Mitigating Data Center Service Models: IaaS, PaaS, SaaS

On April 21, 2011, Amazon’s Elastic Compute Cloud (EC2) experienced a major outage at its data center in Virginia that brought down important websites including Foursquare, Springpad, Reddit, Quora, BigDoor and Hootsuite. The outage lasted from 5:00 am until the late afternoon that Thursday. However, many problems were not resolved until April 25. The EC2 crash made headlines worldwide because of the high number of important websites affected. However, it also served as both a wake-up call and a textbook example from which data center managers should learn from and prepare as the demand for data center continues to increase.

Data Center Service Models - IaaS PaaS SaaS
Growth spawns increased risk. The data center industry is not immune from this fact as the Amazon EC2 example shows. However, risk can be managed, and future harm mitigated if the correct computing service delivery system is implemented. There are three categories: Software as a Service (SaaS), Platform as a Service (PaaS) and Infrastructure as a Service (IaaS). Each is different, and each has its strengths and weakness.

Software as a Service (SaaS)

SaaS is computing solution service that allows software to be deployed over the internet. The major advantages of SaaS are that it is very often user-friendly, and it allows internet access to popular commercial software. Software is usually managed in one central location. This central management relieves the end-user of the hassle of having to deal with software upgrades, patches, and dealing with application programming interfaces (APIs).

The biggest disadvantage is that SaaS may not be adequate when an end-user requires extremely fast processing of real time data. Also, in cases where end-users need continuous modifications to their software and solution needs. There might also be concerns by end-users who are prohibited by law from hosting data externally.

Platform as a Service (PaaS)

PaaS combines the benefits of SaaS but includes the added benefit of allowing software development. Not only is the software delivered over the internet, but end-users are given access to a platform for creating software.

PaaS is perfect for end-users who need to have the ability of deploying software over the internet, but that also want a platform where a team can collaborate to develop or improve its existing software.

The biggest disadvantage of PaaS is that certain end-users that develop software will not want to disclose or give access proprietary software language. Moreover, some end-users need applications that are highly portable or that will require changes of the underlying data center’s hardware and software. In these cases, PaaS might be inappropriate.

Infrastructure as a Service (IaaS)

IaaS offers a complete suite of on demand services to end-users including access to servers, storage, network and operating systems. It is the combined benefits SaaS and PaaS with an actual system.

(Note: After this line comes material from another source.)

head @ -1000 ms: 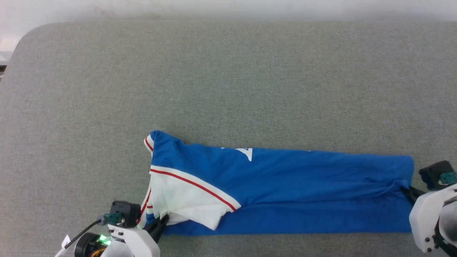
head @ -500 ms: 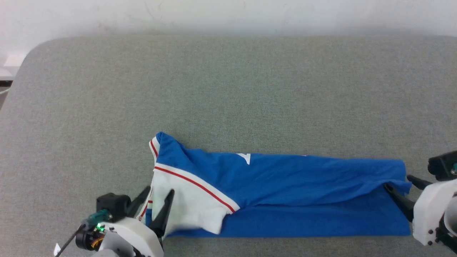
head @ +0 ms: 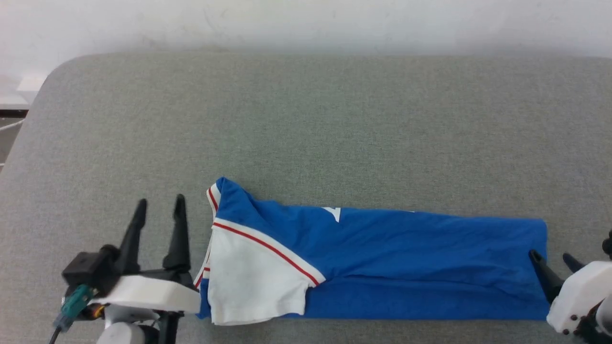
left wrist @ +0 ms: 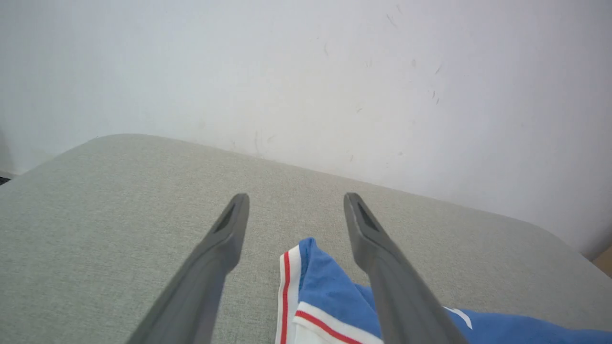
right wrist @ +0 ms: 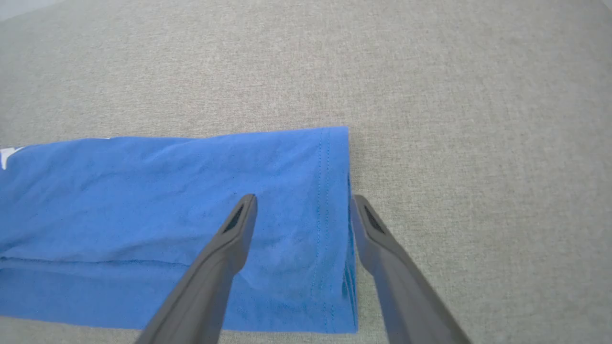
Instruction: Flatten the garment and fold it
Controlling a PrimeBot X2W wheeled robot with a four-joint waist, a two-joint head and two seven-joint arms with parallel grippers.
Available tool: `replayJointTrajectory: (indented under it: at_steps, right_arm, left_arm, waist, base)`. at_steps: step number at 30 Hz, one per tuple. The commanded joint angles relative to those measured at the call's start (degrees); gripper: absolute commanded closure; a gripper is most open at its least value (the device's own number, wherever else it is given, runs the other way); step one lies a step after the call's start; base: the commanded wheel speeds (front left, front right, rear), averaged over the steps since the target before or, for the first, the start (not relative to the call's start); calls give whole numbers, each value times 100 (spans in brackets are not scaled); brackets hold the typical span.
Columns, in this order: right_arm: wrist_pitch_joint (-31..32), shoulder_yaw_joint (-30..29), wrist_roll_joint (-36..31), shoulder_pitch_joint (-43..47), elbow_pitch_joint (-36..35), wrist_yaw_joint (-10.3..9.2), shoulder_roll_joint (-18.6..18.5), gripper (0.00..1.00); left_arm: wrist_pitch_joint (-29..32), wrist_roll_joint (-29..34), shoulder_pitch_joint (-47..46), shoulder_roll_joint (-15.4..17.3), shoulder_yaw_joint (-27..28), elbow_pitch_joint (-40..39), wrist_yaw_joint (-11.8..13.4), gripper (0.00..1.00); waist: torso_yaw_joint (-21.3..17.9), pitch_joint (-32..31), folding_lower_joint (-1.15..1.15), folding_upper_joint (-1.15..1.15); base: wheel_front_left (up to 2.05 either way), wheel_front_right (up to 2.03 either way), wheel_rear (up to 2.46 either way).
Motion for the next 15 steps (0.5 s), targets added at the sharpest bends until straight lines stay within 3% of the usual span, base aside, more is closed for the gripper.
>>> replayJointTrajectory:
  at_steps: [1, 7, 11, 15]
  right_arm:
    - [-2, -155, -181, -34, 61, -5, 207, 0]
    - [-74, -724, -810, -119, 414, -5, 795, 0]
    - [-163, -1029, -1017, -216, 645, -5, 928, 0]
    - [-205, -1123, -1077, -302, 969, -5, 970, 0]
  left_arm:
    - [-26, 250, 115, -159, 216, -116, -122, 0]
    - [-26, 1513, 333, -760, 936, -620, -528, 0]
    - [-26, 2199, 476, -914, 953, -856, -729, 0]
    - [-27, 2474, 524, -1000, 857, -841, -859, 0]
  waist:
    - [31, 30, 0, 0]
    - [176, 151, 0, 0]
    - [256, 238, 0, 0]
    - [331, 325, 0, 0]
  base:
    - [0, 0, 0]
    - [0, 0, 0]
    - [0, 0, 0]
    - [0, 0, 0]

Some data center offer “public” IaaS where this computing infrastructure is offered over the internet to multiple end-users at a time. However, come data centers have a “private” IaaS that serve a private network for one end-user.

IaaS is perfect for end-users that have recently gone into business and do not have the funds necessary to invest in computing infrastructure. It is also good for end-users that are experiencing rapid growth but that are uncertain if a capital investment is worth it as well as in cases where an enterprise needs to limit computing expenses.

The biggest disadvantage of having an IaaS data center service model, whether private or public, is that there are constant regulatory changes that may prohibit end-users from outsourcing or storing data externally. One day your IaaS maybe flourishing, the next it has dried up because the end-users regulatory requires that store all of its data domestically.